Each line of the listing where the string "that" appears is to be identified and copied.

<<<<

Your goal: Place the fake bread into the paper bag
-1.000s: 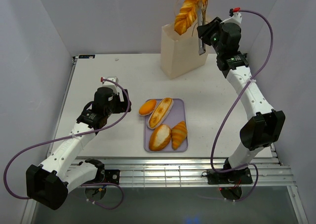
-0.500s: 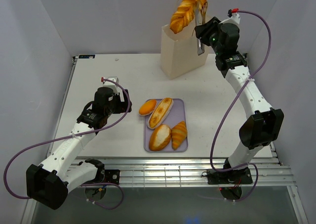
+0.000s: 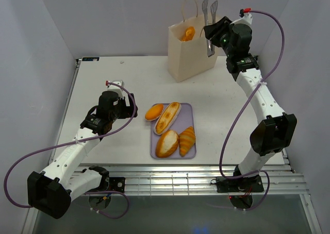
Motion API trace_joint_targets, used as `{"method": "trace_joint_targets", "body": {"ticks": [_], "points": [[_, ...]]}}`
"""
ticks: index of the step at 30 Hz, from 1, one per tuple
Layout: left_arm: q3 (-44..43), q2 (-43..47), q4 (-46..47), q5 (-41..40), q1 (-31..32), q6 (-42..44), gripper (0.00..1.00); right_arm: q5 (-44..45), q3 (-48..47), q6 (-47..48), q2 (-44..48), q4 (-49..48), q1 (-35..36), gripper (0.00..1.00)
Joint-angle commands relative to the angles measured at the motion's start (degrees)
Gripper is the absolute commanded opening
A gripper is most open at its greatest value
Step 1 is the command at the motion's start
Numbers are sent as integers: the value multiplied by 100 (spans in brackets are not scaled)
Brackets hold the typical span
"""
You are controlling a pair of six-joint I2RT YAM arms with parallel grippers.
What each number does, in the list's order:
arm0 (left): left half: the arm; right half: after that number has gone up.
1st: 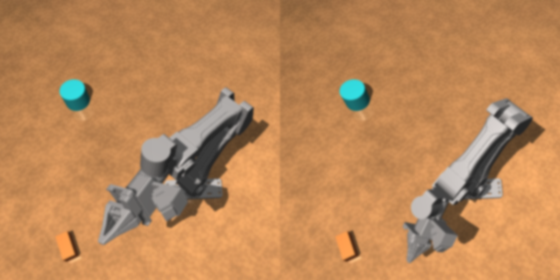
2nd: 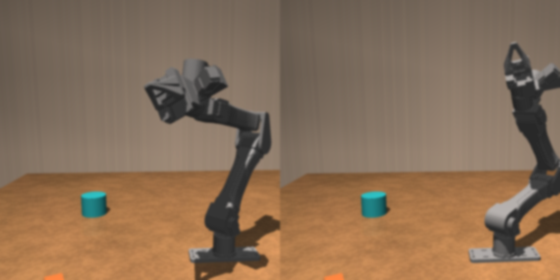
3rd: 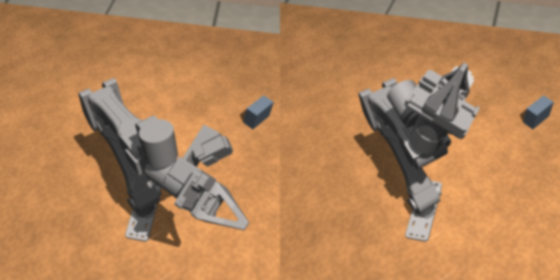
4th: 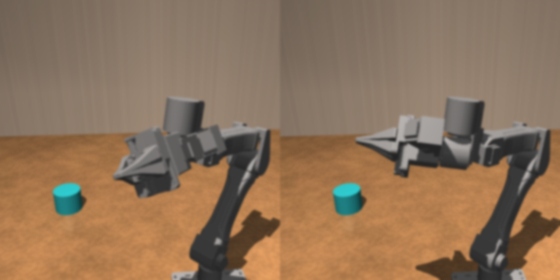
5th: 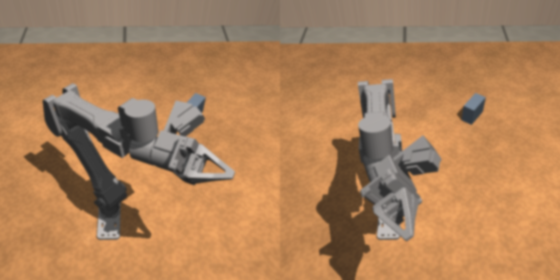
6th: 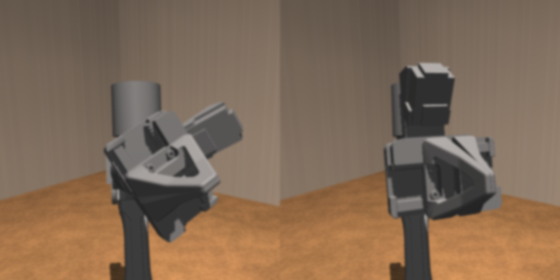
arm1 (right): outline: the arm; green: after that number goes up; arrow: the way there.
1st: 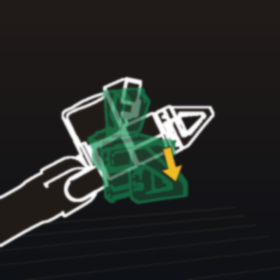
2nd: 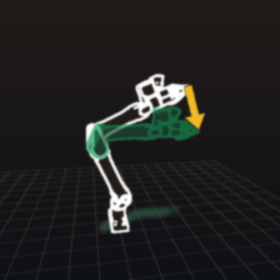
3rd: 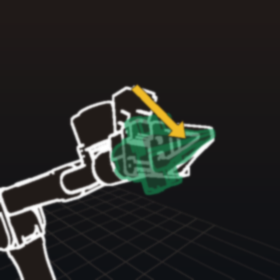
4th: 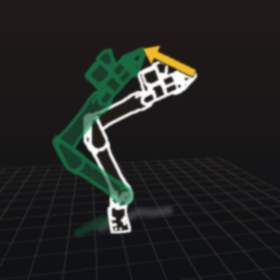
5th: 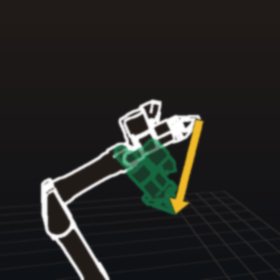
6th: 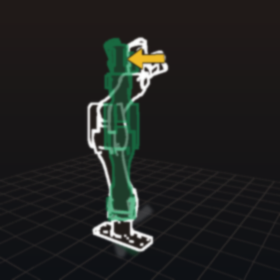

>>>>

FINISHED EXERCISE
arm0 (left): left half: the arm; right half: after that number has gone up.
arm1 (right): outline: the arm; green: after that number goes up; arrow: the way there.

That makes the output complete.